Seria, Deus, fascista?

Sei lá se assim é em todo o mundo. Mas, no Brasil, a ideia de Deus é tão sólida que o pobre coitado, Deus, serve para tudo. Com exceção do “Deus lhe pague”, que desapareceu, há Deus escapando de todas as bocas: “graças a Deus”, “pelo amor de Deus”, “vá com Deus”, “Deus te ajude”, “tomara Deus”, “Deus me livre” – e assim vai.

Até recentemente, tive profunda curiosidade para descobrir para que time, no futebol, Deus torcia ou a qual favorecia. Eu via, por exemplo, num jogo entre Palmeiras e Corinthians, “os atletas de Cristo” erguendo o dedo para os céus ou persignando-se e me ficava a dúvida: caramba, se Palmeiras marcava um gol, isso era obra de Deus; se fosse o Corinthians, também lá estava Deus, operando. Das duas uma, pensava eu: ou Deus é de tal forma generoso que deseja que todo jogo termine em empate, ou é um grande fazedor de média que fica em cima do muro.

Até hoje, tenho, cá comigo, minhas dúvidas quanto à presença de Deus no futebol. Mas isso é o que menos importa. Pois o meu grande receio é que os fascistas e amantes de ditaduras pérfidas realmente acreditem que Deus seja, também, fascista de carteirinha. Essa última marchinha de um grupinho de tolos – tão insignificante que caiu no ridículo – invocou Deus, novamente, para, em nome dele, pedir a volta da tirania. São os netinhos das “viúvas de 1964”, com profunda fé na farsante “Marcha da Família, com Deus, pela Liberdade.”

É uma estupidez marchar pelo que deixou de existir. Liberdade ainda há, apesar de relativa. Mas Deus e família, onde é mesmo que foram parar? A fé, como se sabe, quase sempre não tem explicações. E quando se trata de fé de ignorantes e de estúpidos inspira apenas compaixão. Ou raiva, pelo que se esconde por trás dela. Esse pessoalzinho está querendo, pura e simplesmente, o retorno da ditadura. E a estupidez está em desejarem de volta aquilo que não conheceram. Deveriam exorcizar os fantasmas dela, não, irresponsavelmente, querer a repetição da tragédia.
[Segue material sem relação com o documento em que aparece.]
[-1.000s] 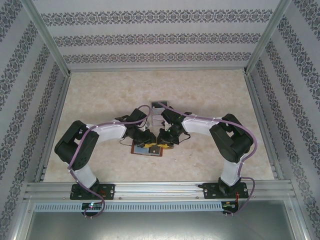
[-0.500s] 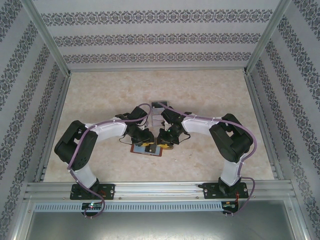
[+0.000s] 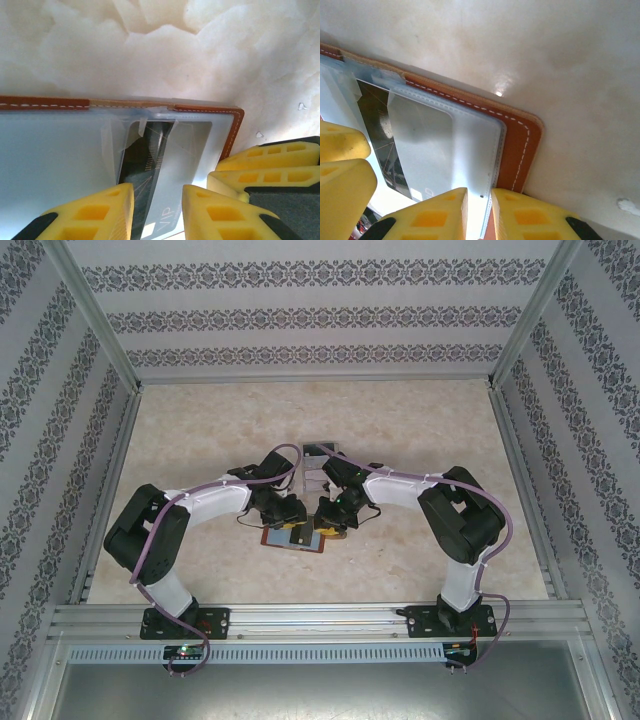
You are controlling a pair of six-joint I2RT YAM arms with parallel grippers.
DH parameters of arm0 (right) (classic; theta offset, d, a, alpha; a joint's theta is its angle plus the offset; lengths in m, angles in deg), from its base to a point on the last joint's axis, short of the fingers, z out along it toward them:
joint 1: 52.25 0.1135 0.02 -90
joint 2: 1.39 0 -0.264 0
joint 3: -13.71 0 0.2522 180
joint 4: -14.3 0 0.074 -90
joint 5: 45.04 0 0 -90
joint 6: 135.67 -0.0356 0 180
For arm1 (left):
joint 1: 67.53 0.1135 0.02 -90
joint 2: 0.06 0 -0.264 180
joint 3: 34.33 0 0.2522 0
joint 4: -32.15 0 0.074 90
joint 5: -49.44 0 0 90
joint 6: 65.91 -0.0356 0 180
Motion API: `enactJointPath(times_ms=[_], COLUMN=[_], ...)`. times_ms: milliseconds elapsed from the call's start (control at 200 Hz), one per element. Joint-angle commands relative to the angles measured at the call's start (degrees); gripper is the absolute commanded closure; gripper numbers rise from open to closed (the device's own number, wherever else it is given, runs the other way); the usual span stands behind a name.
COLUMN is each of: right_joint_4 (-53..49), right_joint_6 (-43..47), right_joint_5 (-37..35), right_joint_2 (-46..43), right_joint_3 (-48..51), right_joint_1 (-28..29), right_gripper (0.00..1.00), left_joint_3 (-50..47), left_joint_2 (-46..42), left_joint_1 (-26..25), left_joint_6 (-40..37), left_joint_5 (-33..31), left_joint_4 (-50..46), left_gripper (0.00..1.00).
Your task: Take the credit cards out of the card holder
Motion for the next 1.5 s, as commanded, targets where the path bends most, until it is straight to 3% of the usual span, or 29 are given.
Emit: enactJointPath(times_ms=[0, 415, 999, 1204, 1494], right_joint_4=[-2.33, -2.40, -1.20, -6.93, -2.03], right_joint_6=[1.27, 1.14, -0.14, 1.20, -0.75], right_joint_5=[-1.48, -1.37, -0.58, -6.86, -2.45], right_joint_2=[1.62, 0.38, 0.52, -1.72, -1.88], right_joint_3=[-0.20, -0.61, -2.37, -3.45, -2.54], right_joint_1=[-0.45, -0.35, 1.70, 1.81, 2.20], right_gripper=[0.77, 0.77, 0.78, 0.77, 0.83], left_joint_3=[1.32, -0.35, -1.21, -1.34, -1.26], left_joint_2=[-0.17, 2.39, 1.99, 1.92, 1.82], left_joint_1=[-0.23, -0.18, -0.18, -0.18, -0.19], left_joint_6=[-1.92, -0.87, -0.32, -0.31, -0.21], left_joint_5=[-2.81, 1.15, 1.43, 1.20, 1.17], left_joint_4=[-3.94, 0.01, 0.50, 0.15, 0.06], left_gripper=[0.69, 0.69, 0.73, 0.73, 0.73])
Historicamente, aborreço-me com uma pergunta para a qual ainda não tenho resposta: “Seria, Deus, fascista?” Vejam bem: nos 1930, Plínio Salgado criou, no Brasil, a forma brasileira do nazi-fascismo, à qual deu nome de “Integralismo”. Apaixonou e seduziu multidões que passaram a usar camisas verdes, razão pela qual seus adeptos se tornaram ser conhecidos como “galinhas verdes”. O sonho de Plínio Salgado – faça-se justiça à sua inteligência, cultura e integridade – era copiar o modelo de Mussolini, da Itália, e de Hitler, da Alemanha. Além, os de Salazar(Portugal) e Franco(Espanha). Era o auge dos governos ditatoriais no mundo. E o lema de Plínio Salgado e dos “galinhas verdes” também invocava os céus: “Deus, Pátria e Família”. Portanto, um Deus nazi-fascista. Deu em ditadura. A de Getúlio e, na Argentina, a de Perón.

Depois, com as bênçãos da CIA – que trouxera o famigerado Padre Pactrick, dos EUA, para dar motivação religiosa ao golpe – aconteceram, no Brasil, as Marchas da Família com Deus pela Liberdade. E o rei da corrupção política no país comandava-a: Adhemar de Barros, o do “rouba mas faz”, que marchou com um terço nas mãos e ao lado de sua mulher, a realmente valorosa e íntegra Leonor de Barros. Que marcha, liderada por Adhemar de Barros, poderia ser levada a sério? Mas foi. E deu em ditadura.

O curioso é que o Papa Francisco tem sido chamado – por essa mesma gente e seus semelhantes – de subversivo e marxista. A confusão está, pois, armada nos céus: de que lado ficará Deus? De um papa chamado de marxista, ou dos piedosos e angelicais marchadores fascistas? Quem viver verá. Bom dia.